Overall, seasonal NOx emissions from the OTC program sources decreased in 2002 by nearly 280,000 tons, or about 60 percent, from 1990 baseline levels, according to the report. A state-by-state comparison shows that, in 2002, all NOx program states (except the District of Columbia) achieved “significant reductions” from 1990 ozone season baseline levels.

Nationally, the nuclear power plants that provide electricity to one of every five U.S. homes and businesses have set electricity efficiency and production records for four straight years, with the preliminary estimate for 2002 being 778 billion kilowatt-hours (kwh). In the OTC-region states, nuclear generation increased 31 percent in 2000 and 2001 compared to the previous two years, the report states.

The Nuclear Energy Institute’s executive vice president, Angie Howard, said, “America’s nuclear power plants are essential to meeting our air quality policy goals, and the EPA analysis shows clearly that the clean air compliance value from these facilities is substantial. Nuclear energy produces no air pollution and, in fact, will play a major role in helping meet President Bush’s goals for greenhouse gas reduction.”
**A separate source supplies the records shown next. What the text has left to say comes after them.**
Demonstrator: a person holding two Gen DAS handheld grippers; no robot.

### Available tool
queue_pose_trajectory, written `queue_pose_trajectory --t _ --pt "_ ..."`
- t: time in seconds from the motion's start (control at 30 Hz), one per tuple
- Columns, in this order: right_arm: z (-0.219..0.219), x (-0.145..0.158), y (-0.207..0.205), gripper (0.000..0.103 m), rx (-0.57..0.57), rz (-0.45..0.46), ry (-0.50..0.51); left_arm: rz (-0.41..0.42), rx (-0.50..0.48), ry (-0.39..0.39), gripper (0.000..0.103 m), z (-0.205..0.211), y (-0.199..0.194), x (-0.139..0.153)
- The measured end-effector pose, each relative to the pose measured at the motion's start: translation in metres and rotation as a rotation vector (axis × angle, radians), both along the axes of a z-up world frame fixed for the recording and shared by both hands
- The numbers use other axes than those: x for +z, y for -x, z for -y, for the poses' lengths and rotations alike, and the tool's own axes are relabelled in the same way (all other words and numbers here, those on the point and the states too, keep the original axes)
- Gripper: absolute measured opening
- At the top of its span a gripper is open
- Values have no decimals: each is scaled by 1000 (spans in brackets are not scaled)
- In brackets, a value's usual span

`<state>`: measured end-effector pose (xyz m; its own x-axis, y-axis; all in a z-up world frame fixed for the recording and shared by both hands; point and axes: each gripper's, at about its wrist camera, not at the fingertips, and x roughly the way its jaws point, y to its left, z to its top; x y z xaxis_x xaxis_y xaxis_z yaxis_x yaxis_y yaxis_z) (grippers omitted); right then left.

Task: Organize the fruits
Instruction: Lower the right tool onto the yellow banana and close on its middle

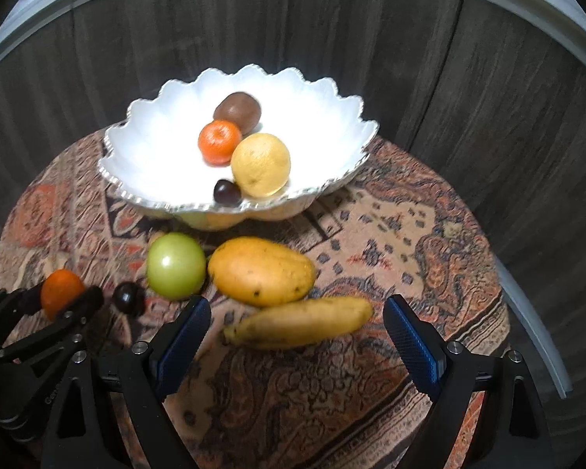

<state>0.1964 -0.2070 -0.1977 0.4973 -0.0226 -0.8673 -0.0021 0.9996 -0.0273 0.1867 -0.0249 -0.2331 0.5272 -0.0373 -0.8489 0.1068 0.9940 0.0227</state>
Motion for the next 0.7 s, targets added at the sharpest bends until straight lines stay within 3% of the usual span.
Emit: queue_pose_trajectory --t 0.27,0.57,0.7 --pt "11 2 -5 91 203 -77 -3 8 12 -5 45 29 13 18" --pt "4 -8 -29 90 576 -253 148 -9 88 29 45 48 18 35" --pt "-8 -15 -34 82 730 -299 222 -44 92 46 45 54 18 34"
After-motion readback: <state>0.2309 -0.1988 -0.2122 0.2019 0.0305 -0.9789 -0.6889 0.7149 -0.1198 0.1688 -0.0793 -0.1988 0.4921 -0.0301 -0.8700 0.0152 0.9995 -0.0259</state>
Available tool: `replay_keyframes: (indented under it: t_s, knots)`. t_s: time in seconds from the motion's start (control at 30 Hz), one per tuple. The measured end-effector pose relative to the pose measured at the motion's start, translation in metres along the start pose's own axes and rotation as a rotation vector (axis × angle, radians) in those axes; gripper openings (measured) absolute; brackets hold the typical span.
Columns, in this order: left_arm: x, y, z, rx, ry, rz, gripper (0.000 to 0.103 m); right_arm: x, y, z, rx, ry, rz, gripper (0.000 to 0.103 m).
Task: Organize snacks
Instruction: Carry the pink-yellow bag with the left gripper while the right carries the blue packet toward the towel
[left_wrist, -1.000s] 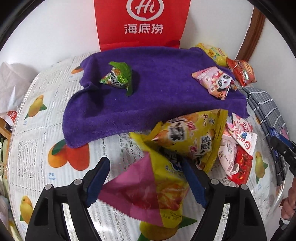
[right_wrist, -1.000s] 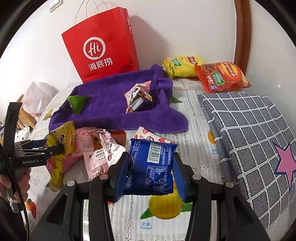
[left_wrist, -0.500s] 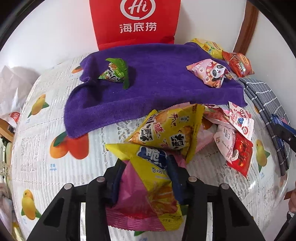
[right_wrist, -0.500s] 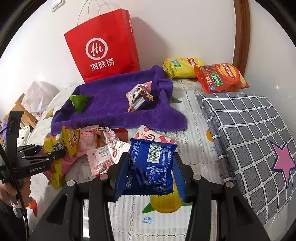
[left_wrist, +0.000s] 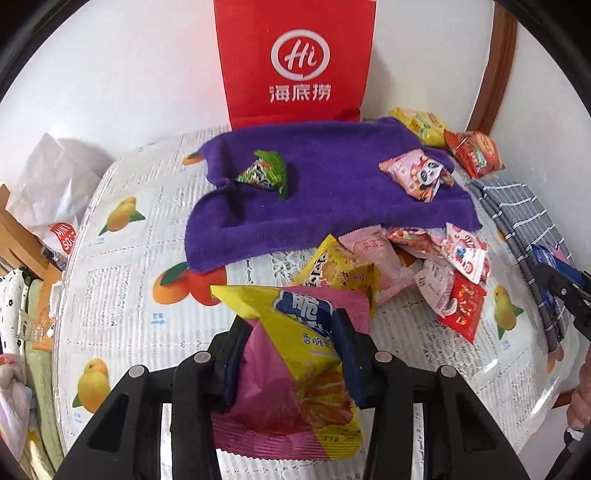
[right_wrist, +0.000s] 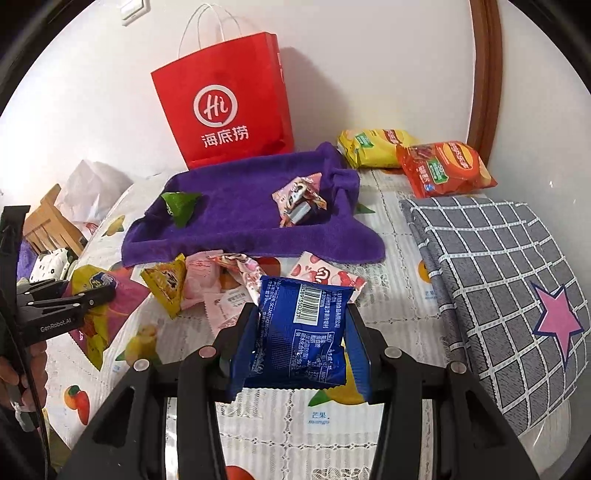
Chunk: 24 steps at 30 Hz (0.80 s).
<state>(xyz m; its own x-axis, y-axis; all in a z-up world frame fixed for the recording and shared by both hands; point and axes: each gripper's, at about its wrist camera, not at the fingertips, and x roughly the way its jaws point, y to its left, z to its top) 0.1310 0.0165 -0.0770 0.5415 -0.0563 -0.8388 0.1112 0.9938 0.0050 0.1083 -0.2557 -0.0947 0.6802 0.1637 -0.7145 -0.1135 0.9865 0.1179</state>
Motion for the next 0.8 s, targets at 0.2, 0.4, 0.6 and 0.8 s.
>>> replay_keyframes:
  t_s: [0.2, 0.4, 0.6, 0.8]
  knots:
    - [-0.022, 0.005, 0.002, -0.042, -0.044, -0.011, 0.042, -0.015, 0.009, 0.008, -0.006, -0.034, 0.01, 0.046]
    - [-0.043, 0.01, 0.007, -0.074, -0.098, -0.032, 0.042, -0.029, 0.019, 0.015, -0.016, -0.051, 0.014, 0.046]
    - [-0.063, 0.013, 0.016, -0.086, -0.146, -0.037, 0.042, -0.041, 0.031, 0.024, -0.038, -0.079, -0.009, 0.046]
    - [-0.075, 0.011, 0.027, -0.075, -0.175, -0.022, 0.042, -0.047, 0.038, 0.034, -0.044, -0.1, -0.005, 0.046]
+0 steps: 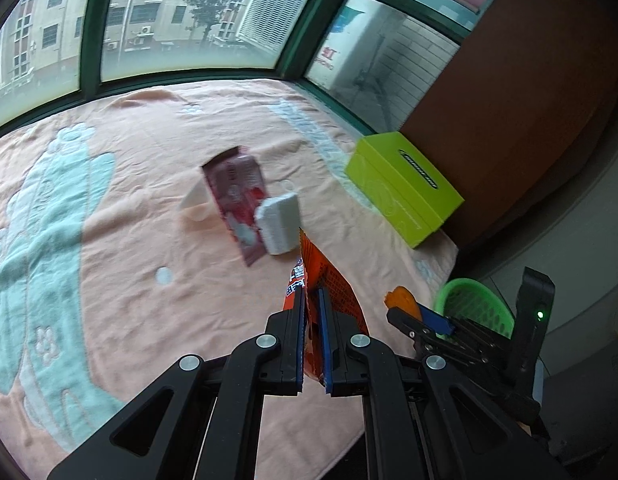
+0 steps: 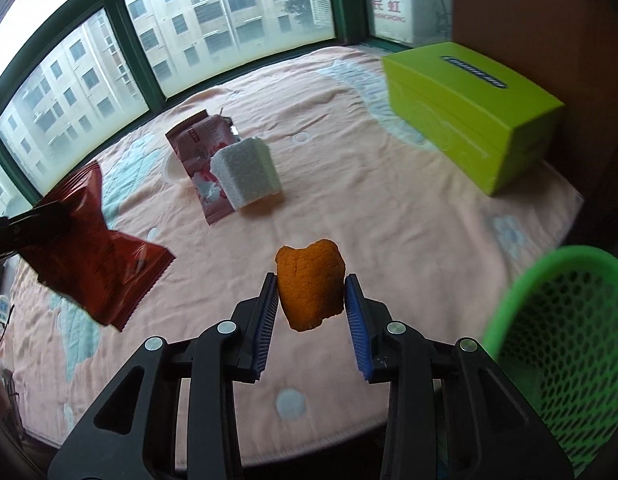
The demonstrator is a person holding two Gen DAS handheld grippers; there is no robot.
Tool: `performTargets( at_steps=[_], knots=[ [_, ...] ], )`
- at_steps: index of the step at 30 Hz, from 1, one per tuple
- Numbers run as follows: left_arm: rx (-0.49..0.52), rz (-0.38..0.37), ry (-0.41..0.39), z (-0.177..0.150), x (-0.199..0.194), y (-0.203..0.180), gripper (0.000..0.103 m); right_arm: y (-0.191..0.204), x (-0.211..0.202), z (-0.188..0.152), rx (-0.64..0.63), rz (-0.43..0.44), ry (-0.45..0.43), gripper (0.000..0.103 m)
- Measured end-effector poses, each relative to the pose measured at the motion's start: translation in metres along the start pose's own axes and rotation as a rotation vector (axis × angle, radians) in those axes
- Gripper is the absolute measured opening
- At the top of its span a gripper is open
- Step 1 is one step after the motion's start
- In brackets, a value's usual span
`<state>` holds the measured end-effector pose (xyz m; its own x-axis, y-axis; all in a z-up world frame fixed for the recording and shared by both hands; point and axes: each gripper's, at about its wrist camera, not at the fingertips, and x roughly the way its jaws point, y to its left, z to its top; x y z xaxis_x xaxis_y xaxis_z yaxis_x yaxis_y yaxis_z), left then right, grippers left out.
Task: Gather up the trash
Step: 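Carry the chip bag and orange piece over the green basket and release both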
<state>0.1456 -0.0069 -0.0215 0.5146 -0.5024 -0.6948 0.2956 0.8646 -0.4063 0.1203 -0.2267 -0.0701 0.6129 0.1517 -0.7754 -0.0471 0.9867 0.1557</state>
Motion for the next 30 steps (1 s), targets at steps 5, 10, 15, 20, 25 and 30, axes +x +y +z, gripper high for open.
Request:
performTargets(
  at_steps=[5,10,15,20,25,30],
  knots=[
    [0.051,-0.050,0.019,0.000,0.011,-0.036,0.007,-0.026,-0.029,-0.017,0.045,-0.053,-0.019,0.034],
    [0.102,-0.093,0.035,0.000,0.020,-0.070,0.007,-0.056,-0.056,-0.032,0.086,-0.108,-0.037,0.034],
    [0.156,-0.131,0.054,-0.001,0.031,-0.105,0.007,-0.086,-0.082,-0.048,0.137,-0.162,-0.055,0.034],
    [0.206,-0.165,0.077,-0.004,0.041,-0.137,0.007,-0.120,-0.104,-0.064,0.194,-0.224,-0.069,0.035],
    [0.259,-0.192,0.105,-0.009,0.052,-0.169,0.007,-0.147,-0.116,-0.081,0.254,-0.259,-0.060,0.036],
    [0.295,-0.206,0.132,-0.015,0.063,-0.193,0.007,-0.165,-0.124,-0.092,0.299,-0.284,-0.062,0.037]
  ],
)
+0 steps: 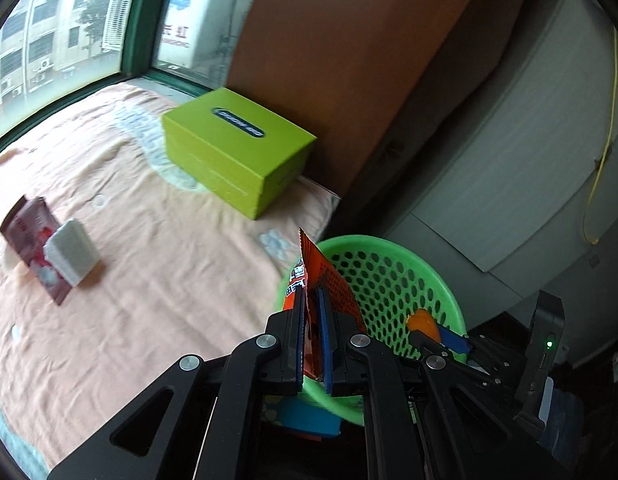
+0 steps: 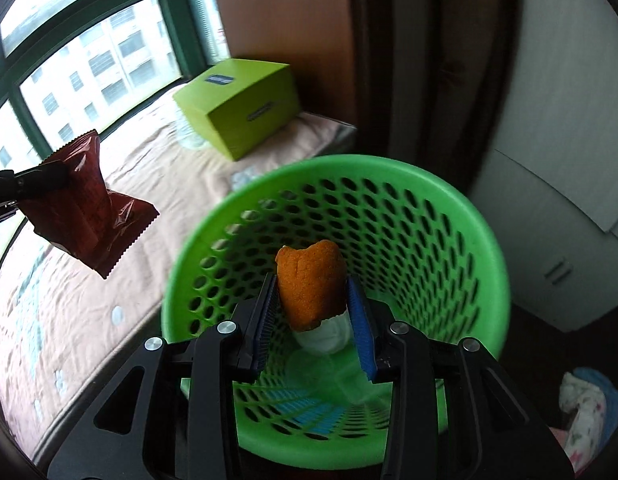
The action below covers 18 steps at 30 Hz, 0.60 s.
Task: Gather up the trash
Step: 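Carry the chip bag and orange piece over the green basket and release both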
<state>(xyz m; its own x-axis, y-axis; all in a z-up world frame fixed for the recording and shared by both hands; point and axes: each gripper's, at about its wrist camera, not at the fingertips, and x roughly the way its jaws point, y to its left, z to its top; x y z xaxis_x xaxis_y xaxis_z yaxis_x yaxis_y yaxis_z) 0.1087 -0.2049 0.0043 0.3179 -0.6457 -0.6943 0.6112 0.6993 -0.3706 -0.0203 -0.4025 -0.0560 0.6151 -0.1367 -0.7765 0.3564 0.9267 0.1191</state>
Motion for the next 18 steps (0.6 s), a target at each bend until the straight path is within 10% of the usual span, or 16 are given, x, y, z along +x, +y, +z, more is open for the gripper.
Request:
performTargets(
  at_steps=[18],
  knots=[
    [0.089,-0.011,0.110,0.001,0.059,-0.051,0.011,-0.038,-0.020,-0.005,0.069,-0.028,-0.060,0.057]
  ],
)
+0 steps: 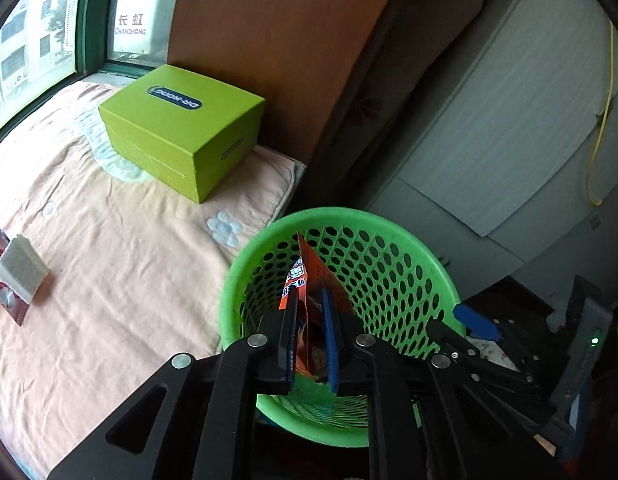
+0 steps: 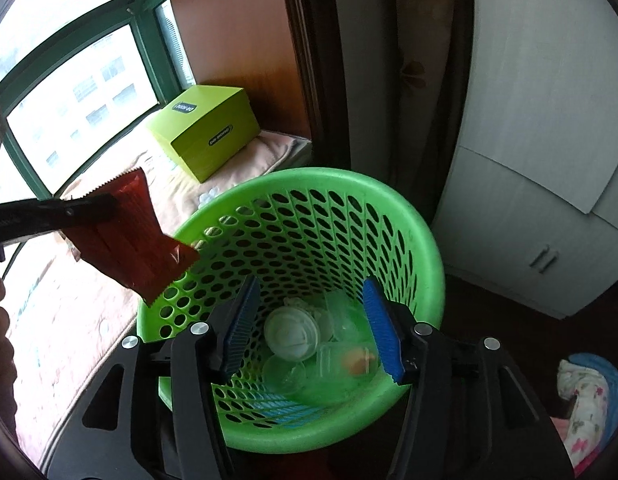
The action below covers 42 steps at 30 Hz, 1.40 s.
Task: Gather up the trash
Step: 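Carry the chip bag and orange piece over the green basket and release both, then move both tools back toward the pink wrapper and white foam block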
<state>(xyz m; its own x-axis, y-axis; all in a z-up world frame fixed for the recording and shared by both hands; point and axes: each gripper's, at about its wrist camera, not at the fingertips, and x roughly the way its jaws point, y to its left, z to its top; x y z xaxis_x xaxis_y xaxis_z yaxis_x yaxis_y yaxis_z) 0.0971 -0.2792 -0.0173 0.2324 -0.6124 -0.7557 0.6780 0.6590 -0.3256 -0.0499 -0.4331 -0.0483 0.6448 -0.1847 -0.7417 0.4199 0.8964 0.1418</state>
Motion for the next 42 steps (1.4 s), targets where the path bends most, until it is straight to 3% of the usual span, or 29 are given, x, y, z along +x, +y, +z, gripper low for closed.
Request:
performTargets(
  at_steps=[5,8,10,20,24,30,40,42],
  knots=[
    [0.003,0.001,0.026,-0.002,0.012,-0.003,0.014,-0.004,-0.004,-0.002,0.011,0.003,-0.012,0.059],
    [0.002,0.004,0.031,-0.003,0.014,-0.003,0.021,-0.004,-0.005,-0.002,0.011,0.002,-0.014,0.061],
    [-0.002,0.013,0.028,-0.005,0.013,-0.002,0.033,-0.003,-0.005,-0.002,0.012,0.008,-0.013,0.061],
    [-0.026,0.085,-0.023,-0.010,-0.012,0.020,0.051,0.019,-0.005,0.003,-0.035,0.043,-0.024,0.068],
    [-0.045,0.132,-0.044,-0.011,-0.024,0.038,0.057,0.032,-0.004,0.008,-0.058,0.062,-0.028,0.072],
    [-0.082,0.211,-0.121,-0.016,-0.055,0.070,0.081,0.061,0.003,0.016,-0.107,0.111,-0.026,0.076],
    [-0.238,0.341,-0.168,-0.031,-0.106,0.150,0.090,0.128,0.027,0.030,-0.204,0.209,-0.002,0.079],
    [-0.271,0.369,-0.177,-0.036,-0.116,0.168,0.093,0.141,0.033,0.032,-0.216,0.232,0.009,0.085]
  ],
)
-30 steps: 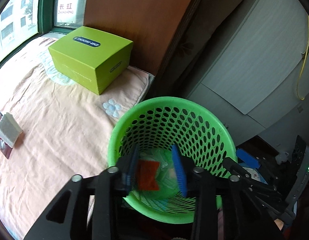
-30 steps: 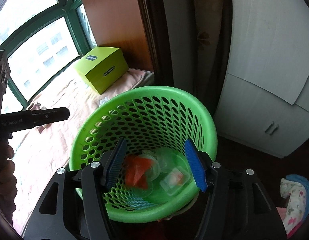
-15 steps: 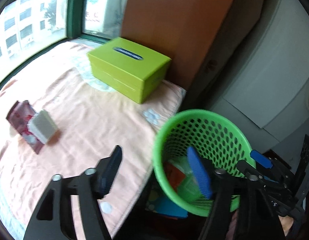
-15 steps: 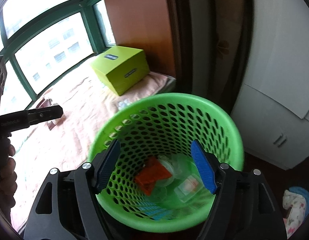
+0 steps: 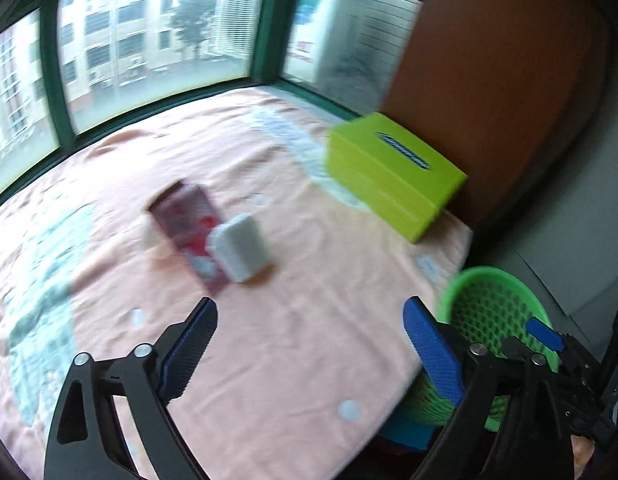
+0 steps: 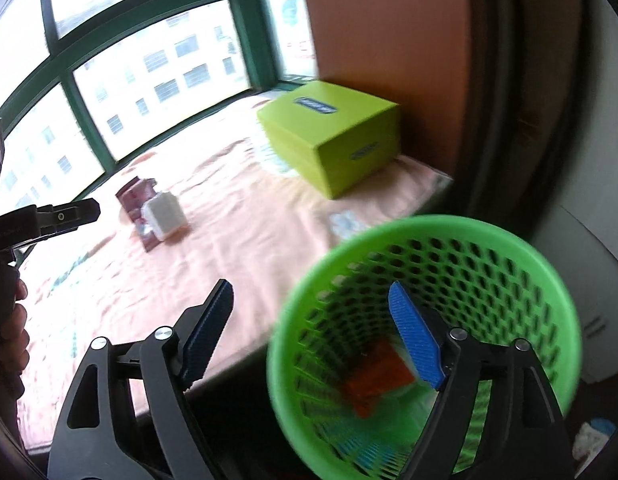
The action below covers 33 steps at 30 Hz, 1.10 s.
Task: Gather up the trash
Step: 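Move both tools back toward the pink wrapper and white foam block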
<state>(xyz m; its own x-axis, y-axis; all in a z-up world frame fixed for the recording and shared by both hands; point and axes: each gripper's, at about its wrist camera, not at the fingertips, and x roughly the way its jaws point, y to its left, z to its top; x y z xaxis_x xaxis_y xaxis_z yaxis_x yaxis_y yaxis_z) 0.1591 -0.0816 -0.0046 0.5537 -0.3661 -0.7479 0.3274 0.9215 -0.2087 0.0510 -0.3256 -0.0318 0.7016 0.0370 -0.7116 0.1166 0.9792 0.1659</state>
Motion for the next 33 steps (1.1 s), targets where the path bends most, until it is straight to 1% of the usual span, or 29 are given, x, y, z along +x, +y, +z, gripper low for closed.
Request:
performTargets(
  at_steps=[3,8,13,18,24,29,33],
  knots=[
    [-0.050,0.048,-0.008,0.002,-0.004,0.032,0.093,0.021,0.018,0.009,-0.026,0.054,0.022,0.085],
    [-0.136,0.089,-0.014,0.005,-0.009,0.073,0.094,0.055,0.041,0.020,-0.080,0.122,0.048,0.087],
    [-0.184,0.131,-0.013,0.004,-0.011,0.103,0.094,0.091,0.069,0.034,-0.152,0.186,0.073,0.090],
    [-0.218,0.152,-0.008,0.004,-0.009,0.124,0.094,0.123,0.102,0.049,-0.193,0.246,0.103,0.090],
    [-0.250,0.169,-0.004,0.007,-0.004,0.144,0.094,0.153,0.143,0.062,-0.265,0.260,0.144,0.090],
    [-0.278,0.182,0.004,0.008,0.002,0.162,0.094,0.169,0.176,0.067,-0.313,0.254,0.170,0.090],
    [-0.285,0.190,0.010,0.010,0.008,0.171,0.094,0.174,0.202,0.071,-0.325,0.253,0.207,0.090]
  ],
)
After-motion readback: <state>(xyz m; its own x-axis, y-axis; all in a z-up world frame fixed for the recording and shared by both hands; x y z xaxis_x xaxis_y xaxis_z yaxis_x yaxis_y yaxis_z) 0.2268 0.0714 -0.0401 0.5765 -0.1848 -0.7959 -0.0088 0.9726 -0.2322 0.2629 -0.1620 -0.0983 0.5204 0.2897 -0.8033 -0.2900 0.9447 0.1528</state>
In 2001, the 103 nuclear reactors operating in the United States avoided the emission of nearly 4.2 million tons of sulfur dioxide (SO2) and more than 2 million tons of NOx, compared to the fuels that would have been used to generate electricity in the absence of nuclear energy.

By comparison, the 1990 Clean Air Act amendments resulted in reductions in SO2 emissions of 5.1 million tons by 2001, and reductions in NOx emissions of nearly 2 million tons. Thus, without nuclear power plants, the reductions in SO2 and NOx emissions necessary to achieve compliance with the Clean Air Act amendments would have been approximately twice as large.